Many of the geochemical paradoxes associated with the plume and primordial views of the mantle can be traced to the reservoir concept where seismic boundaries are assumed to delineate reservoirs. The mantle is heterogeneous, and should be from plate tectonic considerations, which involve recycling, inefficient melt and gas extraction, and the history of subduction. This suggests that sampling theory and the dispersed-component approach may be responsible for the diversity of basalts. The Central Limit Theorem predicts that large-scale averagers such as ridges should have less variance and less extreme values than xenoliths, inclusions, seamounts or ocean island basalts (OIB), as observed. Homogeneity is achieved by sampling, not by large scale convection.
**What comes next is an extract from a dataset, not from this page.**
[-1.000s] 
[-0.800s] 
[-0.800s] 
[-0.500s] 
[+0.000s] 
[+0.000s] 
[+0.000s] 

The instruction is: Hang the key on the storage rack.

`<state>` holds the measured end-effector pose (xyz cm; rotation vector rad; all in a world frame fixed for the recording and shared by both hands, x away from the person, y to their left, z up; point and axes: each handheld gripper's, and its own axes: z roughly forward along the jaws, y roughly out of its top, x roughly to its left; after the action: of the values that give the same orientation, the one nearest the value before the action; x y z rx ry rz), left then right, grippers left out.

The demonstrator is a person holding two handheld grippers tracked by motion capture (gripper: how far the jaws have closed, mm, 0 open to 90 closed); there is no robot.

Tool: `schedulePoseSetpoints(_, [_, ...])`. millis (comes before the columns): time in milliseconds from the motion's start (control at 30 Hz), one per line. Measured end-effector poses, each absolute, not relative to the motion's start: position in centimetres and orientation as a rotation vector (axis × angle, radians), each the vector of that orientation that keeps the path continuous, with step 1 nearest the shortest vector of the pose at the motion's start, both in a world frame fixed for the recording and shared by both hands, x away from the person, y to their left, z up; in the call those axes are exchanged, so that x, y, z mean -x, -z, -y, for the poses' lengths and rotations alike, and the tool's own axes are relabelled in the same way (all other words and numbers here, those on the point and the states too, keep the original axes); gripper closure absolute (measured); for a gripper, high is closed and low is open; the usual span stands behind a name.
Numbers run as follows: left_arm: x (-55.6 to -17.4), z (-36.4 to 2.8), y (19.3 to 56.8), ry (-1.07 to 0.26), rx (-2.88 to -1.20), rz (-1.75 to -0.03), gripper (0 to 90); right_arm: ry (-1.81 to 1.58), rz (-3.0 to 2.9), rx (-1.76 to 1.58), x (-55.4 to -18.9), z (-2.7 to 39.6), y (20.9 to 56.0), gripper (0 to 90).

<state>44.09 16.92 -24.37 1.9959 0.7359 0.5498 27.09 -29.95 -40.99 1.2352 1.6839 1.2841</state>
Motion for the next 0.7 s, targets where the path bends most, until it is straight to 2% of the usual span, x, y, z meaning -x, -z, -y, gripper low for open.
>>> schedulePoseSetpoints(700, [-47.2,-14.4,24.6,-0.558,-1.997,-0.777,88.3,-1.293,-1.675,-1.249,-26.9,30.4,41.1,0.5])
This idea has been tested with Os and He isotopes, which are as different from each other and from the standard isotopes as is possible.

Much of the buoyancy and resistance of plate tectonics is in the plate-slab system, even though most of the energy and mass is in the mantle.  Without plates, mantle convection could be described as a far-from-equilibrium self-organized system (SOFFE). With plates, the mantle feeds energy to the plates, which then  become the SOFFE system, and they organize mantle convection. This is the reverse of what is usually assumed.

Different volcanoes average over different  volumes of the mantle and involve different degrees of melting, and magma chamber processes differ. The Central Limit Theorem, combined with mass balance calculations, obviates the need for lower mantle or undegassed reservoirs or contributions from these. Extreme values of isotopic ratios including high 3He/4He ratios are predicted to occur in tectonic environments that sample small volumes of the mantle or involve small degrees of melting, such as oceanic islandss and seamounts. The Central Limit Theorem means that large volume averagers such as mid-ocean ridges will not have such extreme values.
The  conclusion is that both mid-ocean ridge basalts (MORB) and OIB are products of a heterogeneous upper mantle, sampled in different ways.